> Problem details
Scan the data for "robot" and copy the lines it appears in.

> Input records
————

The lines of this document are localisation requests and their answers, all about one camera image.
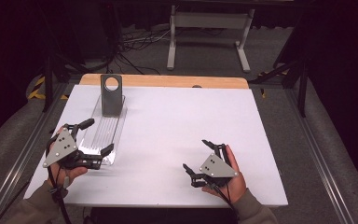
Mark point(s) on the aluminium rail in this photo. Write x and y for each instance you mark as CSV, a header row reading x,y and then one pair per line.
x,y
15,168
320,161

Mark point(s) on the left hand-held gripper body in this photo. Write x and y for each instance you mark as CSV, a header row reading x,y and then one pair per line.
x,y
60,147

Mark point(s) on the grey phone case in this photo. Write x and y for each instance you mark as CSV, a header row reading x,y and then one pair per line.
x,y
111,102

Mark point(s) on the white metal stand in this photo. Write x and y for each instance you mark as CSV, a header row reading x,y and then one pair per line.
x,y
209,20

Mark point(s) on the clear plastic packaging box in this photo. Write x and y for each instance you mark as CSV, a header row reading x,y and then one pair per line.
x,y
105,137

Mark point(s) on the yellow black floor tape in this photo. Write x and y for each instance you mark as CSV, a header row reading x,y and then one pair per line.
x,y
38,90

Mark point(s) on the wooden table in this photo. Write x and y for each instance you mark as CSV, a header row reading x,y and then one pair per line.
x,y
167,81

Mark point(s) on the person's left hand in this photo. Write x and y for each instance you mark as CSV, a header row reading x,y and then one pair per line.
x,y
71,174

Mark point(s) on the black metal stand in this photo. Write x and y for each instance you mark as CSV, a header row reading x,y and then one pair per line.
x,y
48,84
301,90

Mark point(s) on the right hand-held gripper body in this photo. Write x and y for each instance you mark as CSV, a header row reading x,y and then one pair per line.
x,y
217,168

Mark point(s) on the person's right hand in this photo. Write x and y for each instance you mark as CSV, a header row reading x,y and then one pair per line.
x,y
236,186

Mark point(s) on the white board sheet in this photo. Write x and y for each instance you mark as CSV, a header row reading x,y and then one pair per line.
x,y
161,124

————

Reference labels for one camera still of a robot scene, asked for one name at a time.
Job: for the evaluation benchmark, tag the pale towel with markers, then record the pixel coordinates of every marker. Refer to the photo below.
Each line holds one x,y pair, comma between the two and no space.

————

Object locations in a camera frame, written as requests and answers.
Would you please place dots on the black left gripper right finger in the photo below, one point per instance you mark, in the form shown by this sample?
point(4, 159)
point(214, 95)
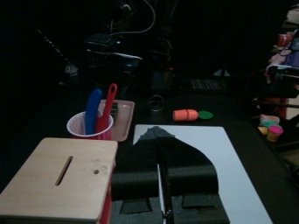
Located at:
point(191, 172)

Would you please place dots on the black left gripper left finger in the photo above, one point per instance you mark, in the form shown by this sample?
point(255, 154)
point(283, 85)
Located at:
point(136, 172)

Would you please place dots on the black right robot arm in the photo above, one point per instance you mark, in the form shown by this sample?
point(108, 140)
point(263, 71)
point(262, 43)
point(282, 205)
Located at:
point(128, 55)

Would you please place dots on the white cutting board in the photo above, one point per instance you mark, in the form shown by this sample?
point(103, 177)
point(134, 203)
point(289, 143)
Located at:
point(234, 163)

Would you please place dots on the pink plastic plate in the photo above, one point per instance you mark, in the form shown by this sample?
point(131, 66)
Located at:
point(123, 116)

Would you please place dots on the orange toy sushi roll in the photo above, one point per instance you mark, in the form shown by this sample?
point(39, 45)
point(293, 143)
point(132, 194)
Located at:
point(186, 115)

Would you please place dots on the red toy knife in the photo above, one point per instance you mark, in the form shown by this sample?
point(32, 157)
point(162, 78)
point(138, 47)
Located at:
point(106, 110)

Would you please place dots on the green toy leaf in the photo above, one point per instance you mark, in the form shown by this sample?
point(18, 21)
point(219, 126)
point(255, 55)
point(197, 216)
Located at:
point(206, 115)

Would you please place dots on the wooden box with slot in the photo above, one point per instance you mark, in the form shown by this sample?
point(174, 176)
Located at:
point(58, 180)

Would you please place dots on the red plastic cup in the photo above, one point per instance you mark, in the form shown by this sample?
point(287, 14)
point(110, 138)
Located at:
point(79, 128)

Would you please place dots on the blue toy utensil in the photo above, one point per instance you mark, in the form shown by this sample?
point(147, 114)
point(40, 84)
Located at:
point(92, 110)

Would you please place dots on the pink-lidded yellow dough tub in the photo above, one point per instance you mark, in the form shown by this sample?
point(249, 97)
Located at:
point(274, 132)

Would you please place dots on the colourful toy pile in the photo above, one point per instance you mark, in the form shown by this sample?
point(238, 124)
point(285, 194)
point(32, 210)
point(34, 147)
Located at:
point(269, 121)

————

> Final answer
Reference labels for one camera still of a robot scene, asked for one name at a time.
Would you please place dots on the black right robot arm in the photo above, one point per instance you mark, in the form shown by this sample?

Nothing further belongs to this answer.